Le passage progressif du jeu vidéo au 100 % dématérialisé soulève de nouvelles interrogations. Après les récentes annonces autour de la disparition des jeux physiques chez certains constructeurs, une proposition du Parti socialiste vient alimenter le débat avec un projet de taxe sur les flux de données numériques.
L’idée est simple sur le papier : instaurer une contribution de 10 centimes par gigaoctet de données transitant sur les réseaux des fournisseurs d’accès à Internet. Repérée par Raphaël Grably de BFM TV, cette mesure viserait principalement les géants du numérique comme Netflix, Google, Amazon ou Meta, qui génèrent aujourd’hui une part importante du trafic Internet en France.

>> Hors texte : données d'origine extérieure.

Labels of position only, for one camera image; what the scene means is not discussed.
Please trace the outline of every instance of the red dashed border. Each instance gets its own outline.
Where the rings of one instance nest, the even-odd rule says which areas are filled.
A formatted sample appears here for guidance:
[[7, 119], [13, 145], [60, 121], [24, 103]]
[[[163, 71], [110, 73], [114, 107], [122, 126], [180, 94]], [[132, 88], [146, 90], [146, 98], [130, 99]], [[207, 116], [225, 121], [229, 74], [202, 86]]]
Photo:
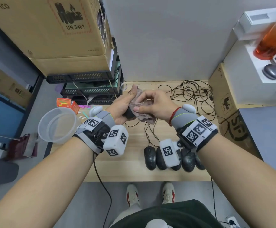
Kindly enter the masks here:
[[58, 23], [60, 24], [60, 26], [61, 26], [61, 28], [62, 28], [64, 34], [70, 35], [70, 34], [82, 34], [82, 33], [91, 33], [91, 32], [92, 32], [91, 27], [90, 27], [89, 20], [88, 20], [88, 18], [87, 18], [87, 16], [86, 16], [86, 12], [85, 12], [85, 9], [84, 9], [84, 7], [83, 7], [83, 3], [82, 3], [81, 0], [78, 0], [78, 1], [80, 2], [81, 8], [82, 8], [82, 10], [83, 10], [83, 15], [84, 15], [85, 18], [86, 18], [86, 21], [87, 21], [87, 24], [88, 24], [88, 27], [89, 27], [90, 30], [89, 30], [89, 31], [74, 32], [74, 33], [67, 33], [67, 32], [64, 30], [64, 27], [62, 26], [61, 21], [58, 19], [58, 16], [56, 15], [56, 12], [53, 10], [53, 8], [52, 8], [52, 6], [51, 6], [49, 0], [47, 0], [47, 3], [48, 3], [48, 5], [49, 5], [51, 11], [53, 12], [53, 14], [54, 14], [56, 20], [57, 20]]

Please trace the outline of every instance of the silver computer mouse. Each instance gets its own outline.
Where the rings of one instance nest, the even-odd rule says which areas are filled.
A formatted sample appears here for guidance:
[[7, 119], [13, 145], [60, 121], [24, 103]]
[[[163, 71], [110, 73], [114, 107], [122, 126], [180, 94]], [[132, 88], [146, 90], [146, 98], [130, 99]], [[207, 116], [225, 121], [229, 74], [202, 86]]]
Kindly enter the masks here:
[[271, 79], [276, 80], [276, 65], [268, 64], [263, 68], [263, 74]]

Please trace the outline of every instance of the orange box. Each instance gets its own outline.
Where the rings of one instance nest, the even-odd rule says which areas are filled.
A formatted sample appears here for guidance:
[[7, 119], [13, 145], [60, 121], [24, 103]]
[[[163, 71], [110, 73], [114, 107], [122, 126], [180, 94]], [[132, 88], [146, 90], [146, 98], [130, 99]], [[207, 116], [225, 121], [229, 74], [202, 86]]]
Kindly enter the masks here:
[[57, 107], [66, 107], [72, 109], [75, 114], [78, 114], [80, 107], [75, 101], [69, 98], [57, 98]]

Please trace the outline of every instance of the power strip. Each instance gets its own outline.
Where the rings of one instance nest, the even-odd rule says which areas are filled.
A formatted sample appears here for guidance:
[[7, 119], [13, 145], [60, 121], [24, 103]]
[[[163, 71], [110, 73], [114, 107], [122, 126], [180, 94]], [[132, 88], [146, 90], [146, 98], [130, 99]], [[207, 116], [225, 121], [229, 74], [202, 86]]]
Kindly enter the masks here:
[[231, 223], [231, 224], [232, 224], [233, 222], [235, 223], [236, 226], [229, 225], [230, 228], [235, 228], [235, 227], [236, 227], [236, 228], [240, 228], [240, 226], [239, 226], [239, 224], [238, 224], [238, 222], [237, 222], [237, 220], [236, 220], [235, 217], [227, 217], [226, 220], [227, 220], [228, 223]]

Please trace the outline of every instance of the plastic bowl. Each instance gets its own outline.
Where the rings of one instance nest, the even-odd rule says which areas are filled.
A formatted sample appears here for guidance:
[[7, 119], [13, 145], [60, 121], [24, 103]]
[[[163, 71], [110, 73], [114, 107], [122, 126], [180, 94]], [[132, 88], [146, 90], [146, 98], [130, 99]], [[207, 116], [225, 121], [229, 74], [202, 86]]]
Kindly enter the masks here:
[[46, 142], [64, 144], [81, 124], [77, 115], [69, 108], [55, 108], [47, 112], [39, 122], [37, 131]]

Cette annonce a immédiatement fait réagir la communauté des joueurs. Avec des titres dépassant régulièrement les 100 Go, certains ont rapidement imaginé qu’un téléchargement pourrait coûter 10 euros de plus. Pourtant, ce n’est pas le fonctionnement envisagé. Le texte ne prévoit pas de taxe directement appliquée aux consommateurs, mais aux flux de données échangés entre les grandes plateformes et les opérateurs télécoms.
Dans son programme, le PS veut imposer une taxation du numérique à hauteur de 10 centimes par gigaoctet pour « financer l’infrastructure réseau ». pic.twitter.com/FWD6PFUlsr
— Raphael Grably (@GrablyR) July 1, 2026
Les fournisseurs d’accès pourraient ensuite, sous certaines conditions, répercuter cette contribution sur les plateformes concernées, tandis que l’ARCEP serait chargée de régler les éventuels désaccords. Le projet précise également que cette taxe ne pourrait pas apparaître comme une ligne spécifique sur les factures des abonnés.
Pour le moment, il ne s’agit que d’une proposition politique qui devra encore franchir plusieurs étapes avant une éventuelle adoption. Rien n’indique donc que les joueurs devront payer davantage pour télécharger leurs jeux. En revanche, ce projet montre que la transition vers un marché toujours plus numérique pourrait, à terme, ouvrir la porte à de nouveaux modèles de financement dont les conséquences restent encore difficiles à mesurer.